* **Task details**: An acceptable answer contains each line of the material, unchanged.

* **Dataset section**:

++++++++

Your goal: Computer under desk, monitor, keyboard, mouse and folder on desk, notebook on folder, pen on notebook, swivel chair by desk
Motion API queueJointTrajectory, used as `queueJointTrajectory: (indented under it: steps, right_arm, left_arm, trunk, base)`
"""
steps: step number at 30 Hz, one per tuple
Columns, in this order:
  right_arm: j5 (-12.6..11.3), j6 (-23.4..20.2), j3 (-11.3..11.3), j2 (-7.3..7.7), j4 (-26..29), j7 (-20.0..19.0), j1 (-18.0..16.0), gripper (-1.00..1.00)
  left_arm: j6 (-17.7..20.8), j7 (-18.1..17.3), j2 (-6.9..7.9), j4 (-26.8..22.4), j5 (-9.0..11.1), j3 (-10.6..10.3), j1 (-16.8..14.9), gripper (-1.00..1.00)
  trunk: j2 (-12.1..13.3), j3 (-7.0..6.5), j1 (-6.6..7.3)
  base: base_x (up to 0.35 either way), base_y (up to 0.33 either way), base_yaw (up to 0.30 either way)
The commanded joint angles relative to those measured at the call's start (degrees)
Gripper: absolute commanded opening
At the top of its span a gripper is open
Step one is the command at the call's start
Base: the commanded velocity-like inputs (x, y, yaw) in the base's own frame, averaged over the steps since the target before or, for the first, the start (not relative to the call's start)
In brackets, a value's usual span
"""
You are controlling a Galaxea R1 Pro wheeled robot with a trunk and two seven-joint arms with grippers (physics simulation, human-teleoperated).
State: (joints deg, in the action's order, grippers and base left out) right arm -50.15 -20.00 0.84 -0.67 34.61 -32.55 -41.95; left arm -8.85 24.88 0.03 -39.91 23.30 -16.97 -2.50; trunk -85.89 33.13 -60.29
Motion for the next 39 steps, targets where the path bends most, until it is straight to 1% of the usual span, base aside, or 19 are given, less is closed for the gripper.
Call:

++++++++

* **Your solution**:
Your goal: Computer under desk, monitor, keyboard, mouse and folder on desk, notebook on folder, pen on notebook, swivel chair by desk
Motion API queueJointTrajectory, used as `queueJointTrajectory: (indented under it: steps, right_arm, left_arm, trunk, base)`
"""
steps: step number at 30 Hz, one per tuple
Columns, in this order:
  right_arm: j5 (-12.6..11.3), j6 (-23.4..20.2), j3 (-11.3..11.3), j2 (-7.3..7.7), j4 (-26..29), j7 (-20.0..19.0), j1 (-18.0..16.0), gripper (-1.00..1.00)
  left_arm: j6 (-17.7..20.8), j7 (-18.1..17.3), j2 (-6.9..7.9), j4 (-26.8..22.4), j5 (-9.0..11.1), j3 (-10.6..10.3), j1 (-16.8..14.9), gripper (-1.00..1.00)
  trunk: j2 (-12.1..13.3), j3 (-7.0..6.5), j1 (-6.6..7.3)
  base: base_x (up to 0.35 either way), base_y (up to 0.33 either way), base_yaw (up to 0.30 either way)
The commanded joint angles relative to those measured at the call's start (degrees)
Gripper: absolute commanded opening
At the top of its span a gripper is open
Step one is the command at the call's start
Base: the commanded velocity-like inputs (x, y, yaw) in the base's own frame, averaged over the steps since the target before or, for the first, the start (not relative to the call's start)
In brackets, a value's usual span
"""
You are controlling a Galaxea R1 Pro wheeled robot with a trunk and two seven-joint arms with grippers (physics simulation, human-teleoperated).
State: (joints deg, in the action's order, grippers and base left out) right arm -50.15 -20.00 0.84 -0.67 34.61 -32.55 -41.95; left arm -8.85 24.88 0.03 -39.91 23.30 -16.97 -2.50; trunk -85.89 33.13 -60.29
Motion for the next 39 steps, targets where the path bends most, until it is straight to 1% of the usual span, base aside, or 19 are given, less is closed for the gripper.
Call:

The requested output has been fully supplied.